In a game against the Montreal Canadiens during his first season, he scored twice against Bunny Larocque.

And he scored on his first shot in the NHL against Rogie Vachon.

Gary is missed by many people. He was a friend to all.

 

 

 

 

5 thoughts on “We Lost Gary Lupul A Year Ago”

  1. DK,

    One short sleep past, we wake eternally.
    And death shall be no more; death,
    thou shalt die.

    J. Donne, Holy Sonnets

  2. thats a real nice piece you did up on Gary there. He was also a very close family friend of mine to, its hard to believe its been over a year already. I dont think there has been a day thats gone by that i havnt thought of him or me and my dad havnt talked about him. He was truly one of a kind.
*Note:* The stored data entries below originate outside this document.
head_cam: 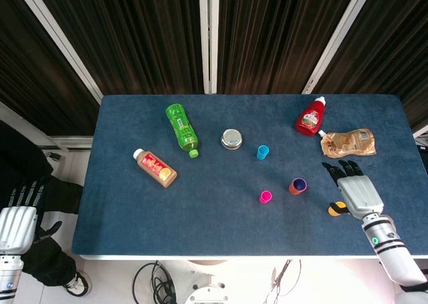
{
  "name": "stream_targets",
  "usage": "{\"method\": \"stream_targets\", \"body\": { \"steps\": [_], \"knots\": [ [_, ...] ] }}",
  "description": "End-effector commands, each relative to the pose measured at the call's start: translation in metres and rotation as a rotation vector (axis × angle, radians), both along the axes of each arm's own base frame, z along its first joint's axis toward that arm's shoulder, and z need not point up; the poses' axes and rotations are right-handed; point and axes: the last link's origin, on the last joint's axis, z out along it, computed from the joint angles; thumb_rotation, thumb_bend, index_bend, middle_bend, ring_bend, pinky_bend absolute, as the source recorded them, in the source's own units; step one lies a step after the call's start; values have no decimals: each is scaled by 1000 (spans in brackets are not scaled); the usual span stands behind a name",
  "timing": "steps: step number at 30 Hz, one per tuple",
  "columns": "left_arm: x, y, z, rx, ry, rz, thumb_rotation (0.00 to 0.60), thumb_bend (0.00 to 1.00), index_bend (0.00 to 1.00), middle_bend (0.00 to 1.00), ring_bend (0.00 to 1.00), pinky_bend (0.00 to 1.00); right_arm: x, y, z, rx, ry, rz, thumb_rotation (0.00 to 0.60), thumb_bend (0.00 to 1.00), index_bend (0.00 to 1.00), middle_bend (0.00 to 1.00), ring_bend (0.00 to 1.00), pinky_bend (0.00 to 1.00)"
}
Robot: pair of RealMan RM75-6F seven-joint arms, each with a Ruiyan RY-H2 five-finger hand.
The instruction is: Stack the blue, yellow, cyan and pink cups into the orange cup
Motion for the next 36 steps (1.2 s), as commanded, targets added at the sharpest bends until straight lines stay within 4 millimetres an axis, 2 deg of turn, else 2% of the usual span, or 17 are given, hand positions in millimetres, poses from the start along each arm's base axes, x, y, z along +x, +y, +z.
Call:
{"method": "stream_targets", "body": {
  "steps": [1,7,14,28,36],
  "knots": [
    [1,0,0,0,0,-4,600,159,59,11,0,0,-17,29,8,59,-8,-62,600,145,75,161,0,0],
    [3,0,-3,-9,6,-7,600,159,58,11,0,0,-36,44,-1,86,1,-99,600,148,75,158,0,0],
    [4,-2,-2,-2,4,-6,600,159,58,11,0,0,-52,44,-22,-6,4,-61,600,171,144,197,0,0],
    [-1,-3,-3,-6,-3,11,600,159,58,9,0,0,-69,39,-44,-5,75,-109,600,221,150,220,0,0],
    [-3,-3,-4,-8,-2,14,600,159,58,7,0,0,-71,35,-50,-63,43,-110,600,247,286,277,0,0]
  ]
}}
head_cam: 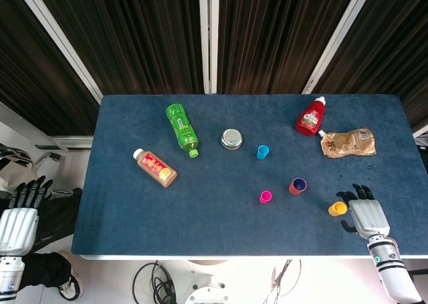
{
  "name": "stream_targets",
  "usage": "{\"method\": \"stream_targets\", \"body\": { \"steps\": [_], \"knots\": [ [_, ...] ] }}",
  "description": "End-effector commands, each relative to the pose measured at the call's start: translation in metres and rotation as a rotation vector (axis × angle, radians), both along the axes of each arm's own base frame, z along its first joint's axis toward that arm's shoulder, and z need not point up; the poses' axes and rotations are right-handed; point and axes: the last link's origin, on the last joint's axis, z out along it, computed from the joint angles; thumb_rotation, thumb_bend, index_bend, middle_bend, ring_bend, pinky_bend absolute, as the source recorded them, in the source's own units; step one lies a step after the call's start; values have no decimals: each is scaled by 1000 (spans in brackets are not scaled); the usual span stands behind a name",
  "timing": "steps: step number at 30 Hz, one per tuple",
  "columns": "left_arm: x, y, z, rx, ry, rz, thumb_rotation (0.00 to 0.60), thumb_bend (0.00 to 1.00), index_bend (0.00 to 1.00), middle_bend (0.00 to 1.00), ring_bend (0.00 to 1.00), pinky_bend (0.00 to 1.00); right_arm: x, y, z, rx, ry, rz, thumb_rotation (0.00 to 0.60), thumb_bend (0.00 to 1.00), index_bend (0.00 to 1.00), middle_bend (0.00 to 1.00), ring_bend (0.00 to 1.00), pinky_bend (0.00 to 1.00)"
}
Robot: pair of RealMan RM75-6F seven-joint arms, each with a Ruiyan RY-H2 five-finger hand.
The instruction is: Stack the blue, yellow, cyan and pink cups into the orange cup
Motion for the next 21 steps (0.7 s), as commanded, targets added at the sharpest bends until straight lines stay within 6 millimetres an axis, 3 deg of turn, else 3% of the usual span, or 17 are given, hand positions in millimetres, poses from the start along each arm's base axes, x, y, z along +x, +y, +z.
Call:
{"method": "stream_targets", "body": {
  "steps": [1,21],
  "knots": [
    [0,0,0,-1,0,0,600,159,58,7,0,0,0,-1,-2,-16,-9,6,600,252,297,286,0,0],
    [-2,0,1,4,-3,6,600,159,58,7,0,0,1,-5,-14,-26,-32,3,600,286,343,359,15,0]
  ]
}}
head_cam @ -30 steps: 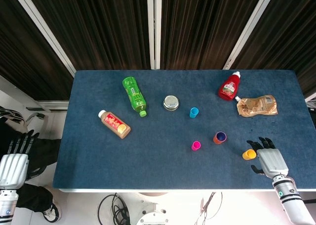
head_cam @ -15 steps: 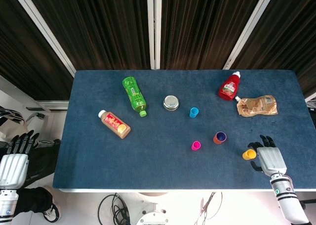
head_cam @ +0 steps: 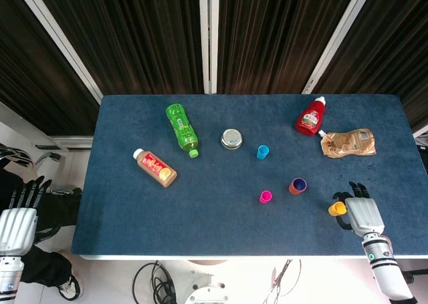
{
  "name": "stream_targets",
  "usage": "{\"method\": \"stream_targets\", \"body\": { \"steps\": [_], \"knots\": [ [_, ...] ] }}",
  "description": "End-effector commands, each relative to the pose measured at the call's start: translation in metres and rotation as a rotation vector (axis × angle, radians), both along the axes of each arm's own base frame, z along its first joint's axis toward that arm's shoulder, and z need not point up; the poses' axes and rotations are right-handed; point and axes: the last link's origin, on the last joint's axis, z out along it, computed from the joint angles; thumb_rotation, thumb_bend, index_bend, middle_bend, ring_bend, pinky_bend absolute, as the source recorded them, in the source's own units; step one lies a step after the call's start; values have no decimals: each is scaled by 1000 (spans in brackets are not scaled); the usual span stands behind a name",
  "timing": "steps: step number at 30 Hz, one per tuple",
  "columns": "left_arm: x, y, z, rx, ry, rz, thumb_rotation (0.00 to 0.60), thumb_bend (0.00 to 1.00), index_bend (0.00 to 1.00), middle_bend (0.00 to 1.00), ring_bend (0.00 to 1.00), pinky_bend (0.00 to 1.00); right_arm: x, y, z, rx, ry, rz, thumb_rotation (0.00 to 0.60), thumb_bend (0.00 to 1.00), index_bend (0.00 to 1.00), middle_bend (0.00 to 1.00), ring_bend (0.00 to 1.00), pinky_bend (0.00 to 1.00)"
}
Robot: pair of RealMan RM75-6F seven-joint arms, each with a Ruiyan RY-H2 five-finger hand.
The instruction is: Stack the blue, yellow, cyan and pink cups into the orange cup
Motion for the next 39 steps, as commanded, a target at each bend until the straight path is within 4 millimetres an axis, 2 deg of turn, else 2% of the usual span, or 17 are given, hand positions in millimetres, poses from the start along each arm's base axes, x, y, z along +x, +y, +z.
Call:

  3. Jordy, I watched and listened to your dad say those great words at Gary’s memorial. And the first time I met Gary, it was with your dad when they came into my pub.

  4. Dennis

    I watched Gary Lupul and the Nanaimo CLippers win the BC Jr. Cup around 1976. My brother got me tickets to the team banquet at year end, and I got to meet Gary afterwards, a big thrill for a 12 year old boy. He was larger than life, and called me little buddy.
    Go forward many years, when the Vancouver Canuck Oldtimers came to Grand Forks to play a game with the Border Bruins Oldtimers, sometime in the early 2000′s, I met him after the game and told him how I thought he was the coolest hockey player. He also met my kids that night. He was definitely the star of the Oldtimers game. I was so glad to meet him again, he will not be forgotten.

    Murray Forbes

  5. Nice story, Murray. Thanks for this. Gary was a great guy. He was exceptional around kids especially and he had a huge heart. His problems were inner, he had a few demons, but all in all, he just wanted to enjoy life. He was also a guy who was probably more comfortable around the down and out than around the successful. Some people in Powell River were a little mad at him because they knew he could’ve done more with his hockey career but others things got in the way, and it bothered him that they felt this way. He could also really talk. He loved to talk, and he couldn’t sit still.
    I was shocked when I heard the news, and the gathering for him at the Sports complex was really hard. He’s missed by many.